━━ Task inputs ━━

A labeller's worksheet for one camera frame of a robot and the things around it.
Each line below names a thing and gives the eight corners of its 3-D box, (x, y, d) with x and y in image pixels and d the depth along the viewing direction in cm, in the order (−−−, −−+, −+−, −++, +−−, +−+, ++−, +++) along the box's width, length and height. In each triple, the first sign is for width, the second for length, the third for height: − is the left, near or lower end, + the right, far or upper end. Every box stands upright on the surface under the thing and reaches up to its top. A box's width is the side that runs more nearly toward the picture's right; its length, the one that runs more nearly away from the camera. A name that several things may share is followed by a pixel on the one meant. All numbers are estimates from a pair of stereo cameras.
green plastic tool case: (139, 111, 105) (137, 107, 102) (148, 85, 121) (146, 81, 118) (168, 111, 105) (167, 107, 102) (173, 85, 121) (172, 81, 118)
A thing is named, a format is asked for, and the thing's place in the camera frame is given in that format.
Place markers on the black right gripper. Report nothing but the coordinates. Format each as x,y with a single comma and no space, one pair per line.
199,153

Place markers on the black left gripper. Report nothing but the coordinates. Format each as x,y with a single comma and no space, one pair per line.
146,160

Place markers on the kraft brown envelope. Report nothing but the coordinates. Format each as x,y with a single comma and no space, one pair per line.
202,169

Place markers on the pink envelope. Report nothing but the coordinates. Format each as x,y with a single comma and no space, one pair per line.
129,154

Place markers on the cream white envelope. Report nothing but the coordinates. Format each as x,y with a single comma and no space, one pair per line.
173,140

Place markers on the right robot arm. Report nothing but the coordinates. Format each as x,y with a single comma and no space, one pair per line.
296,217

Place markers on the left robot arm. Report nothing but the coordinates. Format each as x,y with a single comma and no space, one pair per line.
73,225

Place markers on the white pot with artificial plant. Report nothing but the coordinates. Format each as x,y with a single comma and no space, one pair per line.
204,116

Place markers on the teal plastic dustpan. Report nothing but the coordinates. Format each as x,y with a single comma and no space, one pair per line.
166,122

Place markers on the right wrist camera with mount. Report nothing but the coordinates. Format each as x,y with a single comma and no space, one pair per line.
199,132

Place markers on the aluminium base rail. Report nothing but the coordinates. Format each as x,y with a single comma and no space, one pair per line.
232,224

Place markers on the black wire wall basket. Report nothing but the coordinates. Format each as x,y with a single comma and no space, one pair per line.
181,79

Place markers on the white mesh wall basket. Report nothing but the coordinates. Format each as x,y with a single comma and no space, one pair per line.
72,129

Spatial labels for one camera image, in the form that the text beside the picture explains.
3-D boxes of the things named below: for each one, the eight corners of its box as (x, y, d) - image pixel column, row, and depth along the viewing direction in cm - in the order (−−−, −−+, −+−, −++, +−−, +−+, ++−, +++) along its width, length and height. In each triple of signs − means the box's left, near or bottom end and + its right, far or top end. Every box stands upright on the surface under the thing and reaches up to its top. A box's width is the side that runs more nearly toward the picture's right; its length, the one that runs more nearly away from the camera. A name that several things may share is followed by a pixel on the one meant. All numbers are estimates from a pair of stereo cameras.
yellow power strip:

━━━

▸ **Your instructions**
Looking at the records above, in how many lines does the word "frame" occur? Reply with the number alone.

▸ **Reply to the task**
2